Kahlschlag per Kettensäge
Im Wahlkampf wetterte er gegen die etablierte Politik, kündigte an, die Zentralbank in die Luft zu sprengen, und schwenkte eine laufende Kettensäge - als Symbol für den sozialpolitischen Kahlschlag, den er nun durchziehen will.

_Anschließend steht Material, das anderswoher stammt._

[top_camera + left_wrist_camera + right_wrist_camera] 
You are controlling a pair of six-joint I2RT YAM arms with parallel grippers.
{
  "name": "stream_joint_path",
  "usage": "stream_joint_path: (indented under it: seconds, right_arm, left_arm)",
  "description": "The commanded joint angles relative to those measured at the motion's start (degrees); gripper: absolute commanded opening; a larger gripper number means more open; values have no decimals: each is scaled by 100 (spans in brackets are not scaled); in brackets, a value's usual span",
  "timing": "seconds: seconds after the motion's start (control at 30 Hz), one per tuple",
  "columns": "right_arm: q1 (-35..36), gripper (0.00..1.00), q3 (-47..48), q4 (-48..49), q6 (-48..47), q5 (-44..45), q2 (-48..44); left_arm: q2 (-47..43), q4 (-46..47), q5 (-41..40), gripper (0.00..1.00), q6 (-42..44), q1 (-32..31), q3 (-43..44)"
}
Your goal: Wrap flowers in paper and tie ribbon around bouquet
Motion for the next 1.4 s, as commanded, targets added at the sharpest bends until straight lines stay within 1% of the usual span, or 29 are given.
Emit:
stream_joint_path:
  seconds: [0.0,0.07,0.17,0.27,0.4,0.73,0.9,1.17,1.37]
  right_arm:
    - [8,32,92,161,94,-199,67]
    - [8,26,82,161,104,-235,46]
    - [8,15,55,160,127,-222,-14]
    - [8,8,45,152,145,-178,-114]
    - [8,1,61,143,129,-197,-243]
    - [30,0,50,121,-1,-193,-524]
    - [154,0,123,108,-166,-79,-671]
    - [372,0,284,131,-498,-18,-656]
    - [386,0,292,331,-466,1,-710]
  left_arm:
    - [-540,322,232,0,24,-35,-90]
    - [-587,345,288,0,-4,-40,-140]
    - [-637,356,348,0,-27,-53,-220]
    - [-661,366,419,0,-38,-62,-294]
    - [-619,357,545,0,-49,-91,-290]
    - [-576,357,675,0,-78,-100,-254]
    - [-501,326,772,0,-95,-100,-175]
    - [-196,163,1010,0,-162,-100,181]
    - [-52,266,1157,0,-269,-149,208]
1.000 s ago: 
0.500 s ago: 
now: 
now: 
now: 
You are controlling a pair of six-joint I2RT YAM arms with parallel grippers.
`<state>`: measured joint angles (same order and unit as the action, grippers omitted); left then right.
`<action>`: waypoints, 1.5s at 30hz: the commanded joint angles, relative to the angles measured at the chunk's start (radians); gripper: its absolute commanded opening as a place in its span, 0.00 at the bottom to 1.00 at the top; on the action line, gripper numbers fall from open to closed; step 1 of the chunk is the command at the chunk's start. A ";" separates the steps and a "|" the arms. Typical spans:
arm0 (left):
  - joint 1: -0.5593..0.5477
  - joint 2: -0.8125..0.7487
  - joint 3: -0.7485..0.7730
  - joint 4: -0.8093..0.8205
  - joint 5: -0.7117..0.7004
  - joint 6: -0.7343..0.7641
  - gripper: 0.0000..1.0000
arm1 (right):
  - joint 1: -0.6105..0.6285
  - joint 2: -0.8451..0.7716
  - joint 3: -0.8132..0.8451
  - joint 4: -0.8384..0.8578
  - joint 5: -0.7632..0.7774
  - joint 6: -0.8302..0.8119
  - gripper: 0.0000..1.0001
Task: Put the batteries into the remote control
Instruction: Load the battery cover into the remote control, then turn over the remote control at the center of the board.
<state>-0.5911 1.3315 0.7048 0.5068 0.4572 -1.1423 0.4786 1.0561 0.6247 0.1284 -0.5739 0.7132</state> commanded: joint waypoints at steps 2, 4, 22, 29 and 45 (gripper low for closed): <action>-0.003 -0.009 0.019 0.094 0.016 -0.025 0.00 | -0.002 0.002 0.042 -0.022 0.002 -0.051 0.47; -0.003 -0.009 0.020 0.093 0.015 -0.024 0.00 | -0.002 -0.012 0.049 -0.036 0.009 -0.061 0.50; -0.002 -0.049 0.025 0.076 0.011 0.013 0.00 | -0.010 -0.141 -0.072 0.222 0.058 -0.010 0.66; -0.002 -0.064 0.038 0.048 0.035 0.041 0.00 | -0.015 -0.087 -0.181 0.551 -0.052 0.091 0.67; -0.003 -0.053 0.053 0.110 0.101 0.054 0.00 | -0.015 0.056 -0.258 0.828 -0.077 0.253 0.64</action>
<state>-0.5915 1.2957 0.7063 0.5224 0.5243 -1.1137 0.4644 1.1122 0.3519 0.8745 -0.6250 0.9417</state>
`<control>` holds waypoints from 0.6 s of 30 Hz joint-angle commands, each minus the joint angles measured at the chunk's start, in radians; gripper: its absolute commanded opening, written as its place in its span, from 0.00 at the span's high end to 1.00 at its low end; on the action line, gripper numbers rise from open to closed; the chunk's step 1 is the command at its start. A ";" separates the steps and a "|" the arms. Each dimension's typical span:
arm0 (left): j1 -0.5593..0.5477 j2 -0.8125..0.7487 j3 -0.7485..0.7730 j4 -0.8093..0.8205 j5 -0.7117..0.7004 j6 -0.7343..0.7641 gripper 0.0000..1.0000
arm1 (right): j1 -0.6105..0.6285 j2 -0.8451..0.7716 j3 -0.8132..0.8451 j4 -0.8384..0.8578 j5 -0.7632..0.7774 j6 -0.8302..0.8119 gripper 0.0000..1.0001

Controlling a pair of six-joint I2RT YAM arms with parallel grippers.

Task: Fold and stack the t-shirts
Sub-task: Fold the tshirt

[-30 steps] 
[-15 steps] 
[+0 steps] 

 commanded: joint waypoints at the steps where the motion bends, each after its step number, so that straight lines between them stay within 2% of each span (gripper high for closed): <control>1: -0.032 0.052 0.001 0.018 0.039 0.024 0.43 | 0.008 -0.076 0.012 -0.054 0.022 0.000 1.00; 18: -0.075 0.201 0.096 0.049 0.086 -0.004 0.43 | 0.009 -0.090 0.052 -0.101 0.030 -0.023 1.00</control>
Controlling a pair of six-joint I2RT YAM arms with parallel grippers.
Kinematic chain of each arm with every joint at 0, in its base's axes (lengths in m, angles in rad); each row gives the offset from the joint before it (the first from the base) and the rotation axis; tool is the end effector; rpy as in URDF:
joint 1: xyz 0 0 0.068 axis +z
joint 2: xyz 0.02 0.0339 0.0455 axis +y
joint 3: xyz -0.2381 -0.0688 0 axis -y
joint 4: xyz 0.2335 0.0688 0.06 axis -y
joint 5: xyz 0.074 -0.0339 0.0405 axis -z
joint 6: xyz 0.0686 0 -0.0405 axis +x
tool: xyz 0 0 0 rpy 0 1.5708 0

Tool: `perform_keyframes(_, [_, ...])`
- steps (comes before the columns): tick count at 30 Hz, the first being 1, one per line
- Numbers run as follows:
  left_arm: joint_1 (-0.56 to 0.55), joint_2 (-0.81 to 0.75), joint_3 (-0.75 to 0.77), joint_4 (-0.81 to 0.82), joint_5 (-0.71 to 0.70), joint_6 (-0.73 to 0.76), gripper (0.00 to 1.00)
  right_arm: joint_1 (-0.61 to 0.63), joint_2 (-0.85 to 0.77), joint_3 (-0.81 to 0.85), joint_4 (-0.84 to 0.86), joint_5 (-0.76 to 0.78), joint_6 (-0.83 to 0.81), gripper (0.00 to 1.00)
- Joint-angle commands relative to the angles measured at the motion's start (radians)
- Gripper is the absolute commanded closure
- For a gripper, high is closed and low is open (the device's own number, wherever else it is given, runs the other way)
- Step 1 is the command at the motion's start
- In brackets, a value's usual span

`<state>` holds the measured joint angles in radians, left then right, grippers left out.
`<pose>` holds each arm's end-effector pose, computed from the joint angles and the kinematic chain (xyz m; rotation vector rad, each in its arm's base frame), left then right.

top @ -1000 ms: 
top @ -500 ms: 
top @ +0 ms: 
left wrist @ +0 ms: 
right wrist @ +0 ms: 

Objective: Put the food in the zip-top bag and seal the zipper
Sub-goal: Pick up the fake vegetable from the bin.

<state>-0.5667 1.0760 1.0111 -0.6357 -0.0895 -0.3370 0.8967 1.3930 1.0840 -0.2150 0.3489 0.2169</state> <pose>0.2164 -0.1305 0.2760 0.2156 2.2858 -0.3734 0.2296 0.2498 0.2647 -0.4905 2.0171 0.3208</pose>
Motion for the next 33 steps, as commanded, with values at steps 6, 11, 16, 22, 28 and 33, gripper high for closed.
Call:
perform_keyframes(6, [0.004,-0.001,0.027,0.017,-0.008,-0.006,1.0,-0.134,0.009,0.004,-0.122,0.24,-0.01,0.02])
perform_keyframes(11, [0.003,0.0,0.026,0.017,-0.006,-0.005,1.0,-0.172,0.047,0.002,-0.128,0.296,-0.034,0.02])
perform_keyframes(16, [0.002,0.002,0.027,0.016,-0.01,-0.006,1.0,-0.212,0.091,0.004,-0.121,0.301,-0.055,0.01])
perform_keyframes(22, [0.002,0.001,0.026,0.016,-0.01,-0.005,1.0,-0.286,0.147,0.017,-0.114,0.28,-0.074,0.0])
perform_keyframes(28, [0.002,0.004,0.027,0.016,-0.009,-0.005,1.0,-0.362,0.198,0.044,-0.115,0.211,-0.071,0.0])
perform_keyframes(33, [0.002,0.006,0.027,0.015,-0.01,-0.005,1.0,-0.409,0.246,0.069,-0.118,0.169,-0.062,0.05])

Milei schwingt seine Kettensäge. (Bild: APA/AFP/AG La Plata/Marcos GOMEZ)
Milei schwingt seine Kettensäge.

138 Prozent Inflation
Es sind die Wut und die Enttäuschung vieler Argentinier, die den Außenseiter in die erste Reihe der Politik gespült haben. Die Inflation liegt bei 138 Prozent, rund 40 Prozent der Menschen in dem einst reichen Land leben unter der Armutsgrenze. Argentinien leidet unter einem aufgeblähten Staatsapparat, geringer Produktivität der Industrie und einer großen Schattenwirtschaft. Die Landeswährung Peso verliert stetig an Wert, der Schuldenberg wächst.

„Gebt mir 20 Jahre ...“
Der Wirtschaftswissenschaftler Milei verspricht einfache Lösungen für die komplexen Probleme. Er will die meisten Ministerien abschaffen, den US-Dollar als offizielles Zahlungsmittel einführen, die Sozialprogramme radikal zusammenstreichen und Staatsbetriebe privatisieren. „Gebt mir 20 Jahre und wir können wie Deutschland dastehen. Gebt mir 35 Jahre und es geht uns wie den USA“, versprach er in einer TV-Debatte.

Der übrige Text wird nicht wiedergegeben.